---- Given data

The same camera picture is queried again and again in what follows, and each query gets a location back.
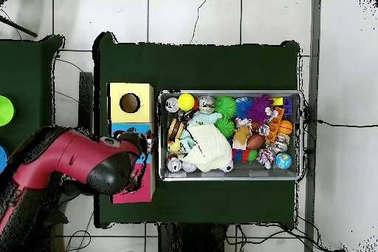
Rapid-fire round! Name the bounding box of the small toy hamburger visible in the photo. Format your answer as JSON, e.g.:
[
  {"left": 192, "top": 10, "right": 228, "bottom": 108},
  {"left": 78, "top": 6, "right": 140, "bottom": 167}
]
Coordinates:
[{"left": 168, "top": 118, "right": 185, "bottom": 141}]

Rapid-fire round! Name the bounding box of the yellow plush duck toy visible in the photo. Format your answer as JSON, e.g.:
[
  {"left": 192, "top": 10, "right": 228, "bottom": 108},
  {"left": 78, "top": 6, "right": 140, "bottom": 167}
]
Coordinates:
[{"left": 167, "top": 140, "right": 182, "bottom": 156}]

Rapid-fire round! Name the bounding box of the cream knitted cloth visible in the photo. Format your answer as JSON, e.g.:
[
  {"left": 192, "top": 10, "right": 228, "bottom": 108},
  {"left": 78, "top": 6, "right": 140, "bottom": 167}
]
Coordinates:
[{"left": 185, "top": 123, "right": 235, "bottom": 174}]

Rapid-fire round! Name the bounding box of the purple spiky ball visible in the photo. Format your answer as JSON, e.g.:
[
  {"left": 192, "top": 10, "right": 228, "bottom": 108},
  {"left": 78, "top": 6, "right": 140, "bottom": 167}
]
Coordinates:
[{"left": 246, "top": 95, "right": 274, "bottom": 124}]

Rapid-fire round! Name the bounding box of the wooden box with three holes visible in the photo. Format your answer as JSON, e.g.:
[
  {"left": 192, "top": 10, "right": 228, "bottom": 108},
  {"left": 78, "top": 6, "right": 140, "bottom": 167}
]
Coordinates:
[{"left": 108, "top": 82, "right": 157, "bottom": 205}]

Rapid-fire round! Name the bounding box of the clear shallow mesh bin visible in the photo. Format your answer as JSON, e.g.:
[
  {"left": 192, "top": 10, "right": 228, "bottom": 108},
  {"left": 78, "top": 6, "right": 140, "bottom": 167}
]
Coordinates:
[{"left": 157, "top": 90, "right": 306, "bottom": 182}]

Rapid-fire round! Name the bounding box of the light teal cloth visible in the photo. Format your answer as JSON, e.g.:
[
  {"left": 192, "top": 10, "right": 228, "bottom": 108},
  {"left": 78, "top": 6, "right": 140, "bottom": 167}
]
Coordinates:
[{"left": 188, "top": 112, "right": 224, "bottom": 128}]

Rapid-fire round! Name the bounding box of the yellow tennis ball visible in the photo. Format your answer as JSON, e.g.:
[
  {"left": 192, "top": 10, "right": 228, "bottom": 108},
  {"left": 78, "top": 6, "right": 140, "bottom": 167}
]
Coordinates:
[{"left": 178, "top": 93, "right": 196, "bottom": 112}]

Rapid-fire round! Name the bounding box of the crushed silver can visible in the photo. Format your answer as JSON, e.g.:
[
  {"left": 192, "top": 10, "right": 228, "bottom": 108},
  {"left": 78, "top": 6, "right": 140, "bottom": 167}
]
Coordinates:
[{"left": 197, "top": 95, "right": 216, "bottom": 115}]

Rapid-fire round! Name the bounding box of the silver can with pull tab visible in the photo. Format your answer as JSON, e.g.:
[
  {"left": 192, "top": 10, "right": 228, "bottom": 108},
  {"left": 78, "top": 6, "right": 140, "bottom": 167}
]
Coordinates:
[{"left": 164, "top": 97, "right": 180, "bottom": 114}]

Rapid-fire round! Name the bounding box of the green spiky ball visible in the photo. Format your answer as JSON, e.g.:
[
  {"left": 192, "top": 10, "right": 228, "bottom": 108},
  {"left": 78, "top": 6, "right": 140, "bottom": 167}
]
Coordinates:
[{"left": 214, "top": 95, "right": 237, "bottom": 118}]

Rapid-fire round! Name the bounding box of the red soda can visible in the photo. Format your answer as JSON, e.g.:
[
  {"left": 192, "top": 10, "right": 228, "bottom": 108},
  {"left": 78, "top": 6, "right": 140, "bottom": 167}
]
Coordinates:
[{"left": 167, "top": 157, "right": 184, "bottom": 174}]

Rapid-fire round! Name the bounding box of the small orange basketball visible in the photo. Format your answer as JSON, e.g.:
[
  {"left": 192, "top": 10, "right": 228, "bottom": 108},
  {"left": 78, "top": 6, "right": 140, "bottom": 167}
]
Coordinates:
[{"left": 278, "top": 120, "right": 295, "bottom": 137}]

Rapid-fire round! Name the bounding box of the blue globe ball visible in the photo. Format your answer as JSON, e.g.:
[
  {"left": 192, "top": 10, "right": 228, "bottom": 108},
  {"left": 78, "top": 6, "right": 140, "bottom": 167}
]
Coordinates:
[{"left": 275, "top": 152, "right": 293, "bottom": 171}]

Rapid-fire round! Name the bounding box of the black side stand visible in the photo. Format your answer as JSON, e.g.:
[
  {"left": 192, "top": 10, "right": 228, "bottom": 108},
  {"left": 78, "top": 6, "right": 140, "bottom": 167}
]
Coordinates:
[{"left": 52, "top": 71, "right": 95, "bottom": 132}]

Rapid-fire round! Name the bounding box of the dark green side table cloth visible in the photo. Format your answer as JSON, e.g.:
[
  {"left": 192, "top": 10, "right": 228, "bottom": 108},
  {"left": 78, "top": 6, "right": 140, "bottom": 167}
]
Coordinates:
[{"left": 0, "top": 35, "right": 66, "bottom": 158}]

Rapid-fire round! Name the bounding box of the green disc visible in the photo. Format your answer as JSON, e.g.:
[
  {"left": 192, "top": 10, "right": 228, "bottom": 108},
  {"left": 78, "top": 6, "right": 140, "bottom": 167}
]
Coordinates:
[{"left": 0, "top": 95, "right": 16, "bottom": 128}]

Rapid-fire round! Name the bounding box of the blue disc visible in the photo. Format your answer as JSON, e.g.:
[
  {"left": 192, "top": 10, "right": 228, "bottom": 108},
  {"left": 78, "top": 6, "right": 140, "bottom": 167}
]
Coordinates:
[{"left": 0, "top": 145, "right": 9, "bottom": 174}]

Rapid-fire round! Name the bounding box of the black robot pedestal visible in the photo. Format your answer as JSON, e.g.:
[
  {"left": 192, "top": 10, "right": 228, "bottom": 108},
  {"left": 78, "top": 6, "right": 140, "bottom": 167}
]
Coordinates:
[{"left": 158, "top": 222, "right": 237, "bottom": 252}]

--------

◆ What the exercise asks
Write out each entry exactly as given, but skip the pictures.

◆ Written solution
The same camera picture is queried again and again in what follows, and each query gets a location back.
Rapid-fire round! Name the bounding box of the small toy hamburger visible in the photo. Format your answer as JSON, e.g.:
[
  {"left": 192, "top": 10, "right": 228, "bottom": 108},
  {"left": 78, "top": 6, "right": 140, "bottom": 167}
]
Coordinates:
[{"left": 168, "top": 118, "right": 185, "bottom": 141}]

Rapid-fire round! Name the bounding box of the yellow plush duck toy visible in the photo. Format your answer as JSON, e.g.:
[
  {"left": 192, "top": 10, "right": 228, "bottom": 108},
  {"left": 78, "top": 6, "right": 140, "bottom": 167}
]
Coordinates:
[{"left": 167, "top": 140, "right": 182, "bottom": 156}]

Rapid-fire round! Name the bounding box of the cream knitted cloth visible in the photo. Format your answer as JSON, e.g.:
[
  {"left": 192, "top": 10, "right": 228, "bottom": 108},
  {"left": 78, "top": 6, "right": 140, "bottom": 167}
]
Coordinates:
[{"left": 185, "top": 123, "right": 235, "bottom": 174}]

Rapid-fire round! Name the bounding box of the purple spiky ball visible in the photo. Format your answer as JSON, e.g.:
[
  {"left": 192, "top": 10, "right": 228, "bottom": 108},
  {"left": 78, "top": 6, "right": 140, "bottom": 167}
]
Coordinates:
[{"left": 246, "top": 95, "right": 274, "bottom": 124}]

Rapid-fire round! Name the bounding box of the wooden box with three holes visible in the photo. Format your answer as JSON, e.g.:
[
  {"left": 192, "top": 10, "right": 228, "bottom": 108},
  {"left": 78, "top": 6, "right": 140, "bottom": 167}
]
Coordinates:
[{"left": 108, "top": 82, "right": 157, "bottom": 205}]

Rapid-fire round! Name the bounding box of the clear shallow mesh bin visible in the photo. Format your answer as JSON, e.g.:
[
  {"left": 192, "top": 10, "right": 228, "bottom": 108},
  {"left": 78, "top": 6, "right": 140, "bottom": 167}
]
Coordinates:
[{"left": 157, "top": 90, "right": 306, "bottom": 182}]

Rapid-fire round! Name the bounding box of the light teal cloth visible in the photo. Format your answer as JSON, e.g.:
[
  {"left": 192, "top": 10, "right": 228, "bottom": 108},
  {"left": 78, "top": 6, "right": 140, "bottom": 167}
]
Coordinates:
[{"left": 188, "top": 112, "right": 224, "bottom": 128}]

Rapid-fire round! Name the bounding box of the yellow tennis ball visible in the photo. Format your answer as JSON, e.g.:
[
  {"left": 192, "top": 10, "right": 228, "bottom": 108},
  {"left": 78, "top": 6, "right": 140, "bottom": 167}
]
Coordinates:
[{"left": 178, "top": 93, "right": 196, "bottom": 112}]

Rapid-fire round! Name the bounding box of the crushed silver can visible in the photo. Format your answer as JSON, e.g.:
[
  {"left": 192, "top": 10, "right": 228, "bottom": 108},
  {"left": 78, "top": 6, "right": 140, "bottom": 167}
]
Coordinates:
[{"left": 197, "top": 95, "right": 216, "bottom": 115}]

Rapid-fire round! Name the bounding box of the silver can with pull tab visible in the photo. Format your answer as JSON, e.g.:
[
  {"left": 192, "top": 10, "right": 228, "bottom": 108},
  {"left": 78, "top": 6, "right": 140, "bottom": 167}
]
Coordinates:
[{"left": 164, "top": 97, "right": 180, "bottom": 114}]

Rapid-fire round! Name the bounding box of the green spiky ball visible in the photo. Format your answer as JSON, e.g.:
[
  {"left": 192, "top": 10, "right": 228, "bottom": 108},
  {"left": 78, "top": 6, "right": 140, "bottom": 167}
]
Coordinates:
[{"left": 214, "top": 95, "right": 237, "bottom": 118}]

Rapid-fire round! Name the bounding box of the red soda can visible in the photo. Format your answer as JSON, e.g.:
[
  {"left": 192, "top": 10, "right": 228, "bottom": 108},
  {"left": 78, "top": 6, "right": 140, "bottom": 167}
]
Coordinates:
[{"left": 167, "top": 157, "right": 184, "bottom": 174}]

Rapid-fire round! Name the bounding box of the small orange basketball visible in the photo. Format your answer as JSON, e.g.:
[
  {"left": 192, "top": 10, "right": 228, "bottom": 108},
  {"left": 78, "top": 6, "right": 140, "bottom": 167}
]
Coordinates:
[{"left": 278, "top": 120, "right": 295, "bottom": 137}]

Rapid-fire round! Name the bounding box of the blue globe ball visible in the photo. Format your answer as JSON, e.g.:
[
  {"left": 192, "top": 10, "right": 228, "bottom": 108},
  {"left": 78, "top": 6, "right": 140, "bottom": 167}
]
Coordinates:
[{"left": 275, "top": 152, "right": 293, "bottom": 171}]

Rapid-fire round! Name the bounding box of the black side stand visible in the photo. Format your answer as JSON, e.g.:
[
  {"left": 192, "top": 10, "right": 228, "bottom": 108},
  {"left": 78, "top": 6, "right": 140, "bottom": 167}
]
Coordinates:
[{"left": 52, "top": 71, "right": 95, "bottom": 132}]

Rapid-fire round! Name the bounding box of the dark green side table cloth visible in the photo. Format your answer as JSON, e.g.:
[
  {"left": 192, "top": 10, "right": 228, "bottom": 108},
  {"left": 78, "top": 6, "right": 140, "bottom": 167}
]
Coordinates:
[{"left": 0, "top": 35, "right": 66, "bottom": 158}]

Rapid-fire round! Name the bounding box of the green disc visible in the photo. Format your answer as JSON, e.g.:
[
  {"left": 192, "top": 10, "right": 228, "bottom": 108},
  {"left": 78, "top": 6, "right": 140, "bottom": 167}
]
Coordinates:
[{"left": 0, "top": 95, "right": 16, "bottom": 128}]

Rapid-fire round! Name the bounding box of the blue disc visible in the photo. Format your answer as JSON, e.g.:
[
  {"left": 192, "top": 10, "right": 228, "bottom": 108},
  {"left": 78, "top": 6, "right": 140, "bottom": 167}
]
Coordinates:
[{"left": 0, "top": 145, "right": 9, "bottom": 174}]

Rapid-fire round! Name the bounding box of the black robot pedestal visible in the photo. Format your answer as JSON, e.g.:
[
  {"left": 192, "top": 10, "right": 228, "bottom": 108},
  {"left": 78, "top": 6, "right": 140, "bottom": 167}
]
Coordinates:
[{"left": 158, "top": 222, "right": 237, "bottom": 252}]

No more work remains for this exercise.